DIRECTIONS FOR THIS TASK: Please count the lines in the records below that include the word "pads" and report only the total.

RECORDS SHOWN:
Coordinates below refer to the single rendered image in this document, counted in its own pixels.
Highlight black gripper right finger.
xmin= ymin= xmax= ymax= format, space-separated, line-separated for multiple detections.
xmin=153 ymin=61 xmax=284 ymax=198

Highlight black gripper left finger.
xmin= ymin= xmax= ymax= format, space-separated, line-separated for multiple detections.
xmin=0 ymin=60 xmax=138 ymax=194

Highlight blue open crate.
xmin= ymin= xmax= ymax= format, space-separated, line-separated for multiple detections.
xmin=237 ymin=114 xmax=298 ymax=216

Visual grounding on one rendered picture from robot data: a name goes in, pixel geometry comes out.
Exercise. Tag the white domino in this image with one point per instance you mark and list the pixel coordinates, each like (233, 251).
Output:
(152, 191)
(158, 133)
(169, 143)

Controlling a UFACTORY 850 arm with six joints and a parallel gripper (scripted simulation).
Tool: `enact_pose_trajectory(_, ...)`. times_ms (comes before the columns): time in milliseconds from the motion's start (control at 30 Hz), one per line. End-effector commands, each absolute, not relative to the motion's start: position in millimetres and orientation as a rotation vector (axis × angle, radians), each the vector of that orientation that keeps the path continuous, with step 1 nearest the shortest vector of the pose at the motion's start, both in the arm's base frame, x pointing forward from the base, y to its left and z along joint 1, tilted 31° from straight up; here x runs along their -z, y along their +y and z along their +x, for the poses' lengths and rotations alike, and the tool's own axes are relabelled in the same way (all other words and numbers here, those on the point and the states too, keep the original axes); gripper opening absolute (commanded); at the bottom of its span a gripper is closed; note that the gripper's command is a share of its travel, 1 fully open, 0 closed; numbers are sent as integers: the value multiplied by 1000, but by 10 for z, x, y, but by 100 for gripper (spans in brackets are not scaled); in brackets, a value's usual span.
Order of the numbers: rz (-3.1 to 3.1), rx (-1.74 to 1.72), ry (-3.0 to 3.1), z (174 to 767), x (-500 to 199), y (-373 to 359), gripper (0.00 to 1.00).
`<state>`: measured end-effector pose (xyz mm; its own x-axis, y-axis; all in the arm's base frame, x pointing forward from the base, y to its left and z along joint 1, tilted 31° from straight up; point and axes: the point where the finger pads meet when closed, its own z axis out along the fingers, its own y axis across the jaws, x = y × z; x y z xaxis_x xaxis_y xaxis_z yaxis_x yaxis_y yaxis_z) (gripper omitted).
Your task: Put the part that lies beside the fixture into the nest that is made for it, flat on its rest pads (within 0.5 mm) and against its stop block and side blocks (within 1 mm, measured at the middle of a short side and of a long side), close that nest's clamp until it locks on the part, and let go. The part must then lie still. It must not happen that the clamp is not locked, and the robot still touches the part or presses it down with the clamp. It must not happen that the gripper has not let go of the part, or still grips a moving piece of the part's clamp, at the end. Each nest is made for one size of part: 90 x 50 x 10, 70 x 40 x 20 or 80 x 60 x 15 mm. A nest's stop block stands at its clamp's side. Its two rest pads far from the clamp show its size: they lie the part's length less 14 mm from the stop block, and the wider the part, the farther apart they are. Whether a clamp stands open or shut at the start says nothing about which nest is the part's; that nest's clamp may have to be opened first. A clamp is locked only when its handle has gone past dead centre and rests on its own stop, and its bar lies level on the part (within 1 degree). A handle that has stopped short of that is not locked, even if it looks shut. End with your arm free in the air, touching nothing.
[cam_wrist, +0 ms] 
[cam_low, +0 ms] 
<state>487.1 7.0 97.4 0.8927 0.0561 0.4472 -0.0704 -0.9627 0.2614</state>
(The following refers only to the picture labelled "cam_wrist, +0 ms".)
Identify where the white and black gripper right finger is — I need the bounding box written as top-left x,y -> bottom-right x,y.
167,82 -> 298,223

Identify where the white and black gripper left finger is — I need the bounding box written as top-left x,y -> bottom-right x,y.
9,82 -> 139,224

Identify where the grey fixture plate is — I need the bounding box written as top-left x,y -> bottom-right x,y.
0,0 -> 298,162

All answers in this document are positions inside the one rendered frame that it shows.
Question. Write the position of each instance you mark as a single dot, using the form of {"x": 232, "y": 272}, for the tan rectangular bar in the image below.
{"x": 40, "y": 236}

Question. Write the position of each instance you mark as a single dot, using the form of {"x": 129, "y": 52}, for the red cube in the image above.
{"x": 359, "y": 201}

WRITTEN REPLY: 2